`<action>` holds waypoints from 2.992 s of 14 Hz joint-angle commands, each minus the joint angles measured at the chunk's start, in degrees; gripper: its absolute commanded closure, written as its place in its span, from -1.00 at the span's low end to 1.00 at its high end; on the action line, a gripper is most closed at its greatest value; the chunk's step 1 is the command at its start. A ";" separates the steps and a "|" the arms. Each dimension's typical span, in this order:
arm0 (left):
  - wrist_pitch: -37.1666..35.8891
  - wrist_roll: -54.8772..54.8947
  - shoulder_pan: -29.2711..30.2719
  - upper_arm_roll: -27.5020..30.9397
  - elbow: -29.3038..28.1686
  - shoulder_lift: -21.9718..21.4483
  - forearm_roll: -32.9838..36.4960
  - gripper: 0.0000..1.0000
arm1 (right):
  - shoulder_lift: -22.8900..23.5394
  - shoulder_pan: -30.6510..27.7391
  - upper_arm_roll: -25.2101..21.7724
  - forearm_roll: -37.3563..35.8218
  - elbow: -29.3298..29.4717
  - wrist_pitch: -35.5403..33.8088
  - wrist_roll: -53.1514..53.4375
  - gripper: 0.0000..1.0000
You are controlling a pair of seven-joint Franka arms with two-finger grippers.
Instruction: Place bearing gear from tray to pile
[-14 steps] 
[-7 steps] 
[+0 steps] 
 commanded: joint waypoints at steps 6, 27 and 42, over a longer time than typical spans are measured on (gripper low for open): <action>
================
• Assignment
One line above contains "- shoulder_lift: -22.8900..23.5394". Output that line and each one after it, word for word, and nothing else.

• Answer to this exercise
  - shoulder_lift: -22.8900..23.5394
  - shoulder_pan: -30.6510..27.7391
  - upper_arm_roll: -25.2101..21.7724
  - forearm_roll: -37.3563..35.8218
  - elbow: -29.3298..29.4717
  - wrist_pitch: -35.5403..33.8088
  - wrist_roll: -53.1514..53.4375
  - gripper: 0.0000..1.0000
You are controlling a pair of seven-joint Franka arms with two-finger grippers.
Instruction: Place bearing gear from tray to pile
[-14 steps] 
[-7 steps] 
[+0 steps] 
 commanded: joint waypoints at steps 6, 27 and 42, over a longer time than typical spans are measured on (gripper low for open): <action>

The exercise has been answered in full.